3. instrumen sangat sederhana terdiri dari tifa, kendang, / intrumen yang hanya dipukul secara tetap bahkan tanpa memperhatikan dinamika
4. tata rias sederhana bahkan bisa berakulturasi dengan alam sekitar.
5. tari bersifat sakral karena untuk upacara keagamaan.
6. tarian primitif tumbuh dan berkembang pada masyarakat sejak zaman prasejarah yaitu zaman sebelum munculnya kerajaan sehingga belum mempunyai pemimpin secara formal. Kehidupan masyarakat masih bergerombol, berpindah – pindah dan bercocok tanam.
7. tarian primitif dasar geraknya adalah maksud dan kehendak hati dan pernyataan kolektif.
8. atribut pakaian menggunakan bulu – buluan dan daun – daunan
9. formasi pada tarian primitif biasanya berbentuk lingkaran karena menggambar kekuatan.
10. tarian ini berkembang pada masyarakat yang menganutpola tradisi primitif / purba dimana berhubungan dengan pemujaan nenk moyang dan penyembahan leluhur. Contoh tari primitif tari bailita dan tari dayang modan.

b. tari istana / klasik Ciri – ciri Tari Istana adalah tumbuh dan berkembang di kalangan istana / kalangan priyayi, geraknya memiliki aturan tertentu atau baku, bentuk tarinya mengalami proses kristalisasi melalu tata garap yang memiliki nilai artistik yang tinggi, diciptakan oleh empu tari, garapan tarinya telah menempuh perjalanan sejarah yang cukup lama.contoh tari istana adalah tari bedaya, tari golek, tari srimpi, tari gambyong, legong, klana (cirebon) dan lain sebagainya.

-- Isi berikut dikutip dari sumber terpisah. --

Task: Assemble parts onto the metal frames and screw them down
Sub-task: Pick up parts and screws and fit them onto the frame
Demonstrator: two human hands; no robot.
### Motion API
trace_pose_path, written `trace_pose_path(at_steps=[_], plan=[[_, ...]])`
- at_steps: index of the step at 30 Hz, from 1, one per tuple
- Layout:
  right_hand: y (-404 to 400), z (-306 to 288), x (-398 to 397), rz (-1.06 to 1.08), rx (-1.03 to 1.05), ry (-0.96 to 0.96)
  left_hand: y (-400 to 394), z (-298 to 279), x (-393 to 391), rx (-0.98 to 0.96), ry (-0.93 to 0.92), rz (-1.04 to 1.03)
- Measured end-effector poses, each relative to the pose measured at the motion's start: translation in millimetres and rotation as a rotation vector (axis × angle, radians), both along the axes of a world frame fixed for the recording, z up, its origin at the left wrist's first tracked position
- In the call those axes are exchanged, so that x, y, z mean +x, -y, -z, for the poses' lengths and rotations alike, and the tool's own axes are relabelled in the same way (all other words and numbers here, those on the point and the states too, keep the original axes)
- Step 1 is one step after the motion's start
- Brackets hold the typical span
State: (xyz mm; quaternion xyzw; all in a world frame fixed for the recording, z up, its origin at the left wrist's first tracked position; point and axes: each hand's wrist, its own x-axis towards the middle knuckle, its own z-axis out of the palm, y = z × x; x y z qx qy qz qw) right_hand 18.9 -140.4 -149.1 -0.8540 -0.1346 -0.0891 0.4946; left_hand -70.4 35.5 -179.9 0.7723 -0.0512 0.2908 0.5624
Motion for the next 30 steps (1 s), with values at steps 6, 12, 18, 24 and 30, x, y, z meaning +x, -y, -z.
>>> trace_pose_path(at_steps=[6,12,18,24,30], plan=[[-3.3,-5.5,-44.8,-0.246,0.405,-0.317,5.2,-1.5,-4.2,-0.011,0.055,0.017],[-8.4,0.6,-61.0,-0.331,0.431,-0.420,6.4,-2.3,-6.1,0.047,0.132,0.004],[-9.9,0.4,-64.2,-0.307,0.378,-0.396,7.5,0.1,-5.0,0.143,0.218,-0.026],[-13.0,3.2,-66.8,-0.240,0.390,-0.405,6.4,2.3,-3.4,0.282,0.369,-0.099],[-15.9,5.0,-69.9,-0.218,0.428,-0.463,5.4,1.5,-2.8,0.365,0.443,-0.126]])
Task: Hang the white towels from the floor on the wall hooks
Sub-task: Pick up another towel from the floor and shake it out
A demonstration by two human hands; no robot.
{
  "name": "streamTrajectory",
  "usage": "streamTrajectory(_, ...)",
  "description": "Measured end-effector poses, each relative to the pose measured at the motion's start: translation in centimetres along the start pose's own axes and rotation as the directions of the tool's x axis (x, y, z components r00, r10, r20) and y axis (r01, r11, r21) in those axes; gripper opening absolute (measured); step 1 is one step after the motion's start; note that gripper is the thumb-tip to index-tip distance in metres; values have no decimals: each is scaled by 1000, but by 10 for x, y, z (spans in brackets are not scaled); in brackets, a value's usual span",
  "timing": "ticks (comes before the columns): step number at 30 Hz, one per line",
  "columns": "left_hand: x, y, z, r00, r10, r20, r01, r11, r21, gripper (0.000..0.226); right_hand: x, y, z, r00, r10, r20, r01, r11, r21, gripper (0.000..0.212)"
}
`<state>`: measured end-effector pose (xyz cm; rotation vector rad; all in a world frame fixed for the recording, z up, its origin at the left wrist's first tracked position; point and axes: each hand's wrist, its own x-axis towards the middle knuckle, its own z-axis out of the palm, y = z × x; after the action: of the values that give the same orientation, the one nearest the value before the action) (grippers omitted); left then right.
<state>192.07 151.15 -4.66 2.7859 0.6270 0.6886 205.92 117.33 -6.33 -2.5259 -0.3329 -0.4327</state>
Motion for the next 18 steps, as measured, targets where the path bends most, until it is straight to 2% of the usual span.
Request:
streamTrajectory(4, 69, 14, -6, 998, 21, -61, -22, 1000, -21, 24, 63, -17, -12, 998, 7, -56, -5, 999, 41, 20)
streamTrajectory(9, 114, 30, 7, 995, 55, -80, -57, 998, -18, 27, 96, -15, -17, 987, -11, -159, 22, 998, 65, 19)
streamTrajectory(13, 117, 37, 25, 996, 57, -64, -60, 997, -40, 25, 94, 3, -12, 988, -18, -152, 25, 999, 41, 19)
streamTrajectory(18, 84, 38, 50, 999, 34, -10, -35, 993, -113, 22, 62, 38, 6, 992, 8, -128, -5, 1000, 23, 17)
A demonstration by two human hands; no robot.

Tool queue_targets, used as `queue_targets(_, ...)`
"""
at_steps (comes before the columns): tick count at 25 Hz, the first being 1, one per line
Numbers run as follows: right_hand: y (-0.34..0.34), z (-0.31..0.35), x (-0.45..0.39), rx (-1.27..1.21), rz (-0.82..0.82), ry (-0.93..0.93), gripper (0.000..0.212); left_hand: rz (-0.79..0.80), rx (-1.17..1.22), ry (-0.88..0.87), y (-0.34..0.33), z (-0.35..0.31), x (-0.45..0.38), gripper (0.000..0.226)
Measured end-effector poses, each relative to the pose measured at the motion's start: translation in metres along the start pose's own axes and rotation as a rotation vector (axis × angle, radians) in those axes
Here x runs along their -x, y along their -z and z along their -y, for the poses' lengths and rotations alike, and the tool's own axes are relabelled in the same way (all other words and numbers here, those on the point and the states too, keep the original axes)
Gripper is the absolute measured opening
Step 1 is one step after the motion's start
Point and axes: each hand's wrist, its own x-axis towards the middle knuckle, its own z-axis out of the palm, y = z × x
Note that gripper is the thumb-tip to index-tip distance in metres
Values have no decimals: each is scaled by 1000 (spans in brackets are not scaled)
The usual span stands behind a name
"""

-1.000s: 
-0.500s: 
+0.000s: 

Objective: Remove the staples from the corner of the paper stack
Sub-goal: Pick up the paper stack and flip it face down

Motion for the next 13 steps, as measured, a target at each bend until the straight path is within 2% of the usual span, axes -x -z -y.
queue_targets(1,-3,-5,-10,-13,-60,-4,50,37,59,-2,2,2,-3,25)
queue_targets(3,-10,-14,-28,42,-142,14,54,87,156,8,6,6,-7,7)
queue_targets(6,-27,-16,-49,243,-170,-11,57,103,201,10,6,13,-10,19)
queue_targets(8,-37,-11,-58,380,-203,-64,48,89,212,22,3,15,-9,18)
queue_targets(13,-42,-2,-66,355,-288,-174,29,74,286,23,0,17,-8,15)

c. tari rakyat Tari rakyat ciri – cirinya adalah tumbuh dan berkembang di kalangan rakyat atau tarian yang berorientasi pada koreografi yang berkembang di masyarakat, gerak tidak memiliki aturan tertentu, ceritanya menggambarkan kehidupan sehari – hari masyarakat setempat, bentuknya sederhana, berpola pada tradisi yang sudah lama diakui sebagai bagian kehidupan masyarakat sekitar menjadi milik masyarakat sebagai warisan budaya yang sudah ada. Contoh tari rakyat antara lain tari dolalak, patolan, kuda kepang, barongan, wayang krucil, kuntulan, sintren, ketuk tilu, tayupan, gabdrung, lengger dan lain sebagainya.

2. Tari non tradisional adalah tari yang tidak berpijak pada aturan yang sudah ada atau pola tradisi dan aturan yang sudah baku. Tari jenis ini merupakan tari pembaharuan yang lebih mengungkapkan gaya pribadi. Tarian ini merupakan bentuk ekspresi diri yang memiliki aturan yang lebih bebas namun secara konseptual tetap memiliki aturan. Contoh tarinya adalah karya tari didik nini towok misalnya tari wek – wek, persembahan. Karya bagong kusudihardjo antara lain yapong, wira pertiwi, dan lain sebagainya.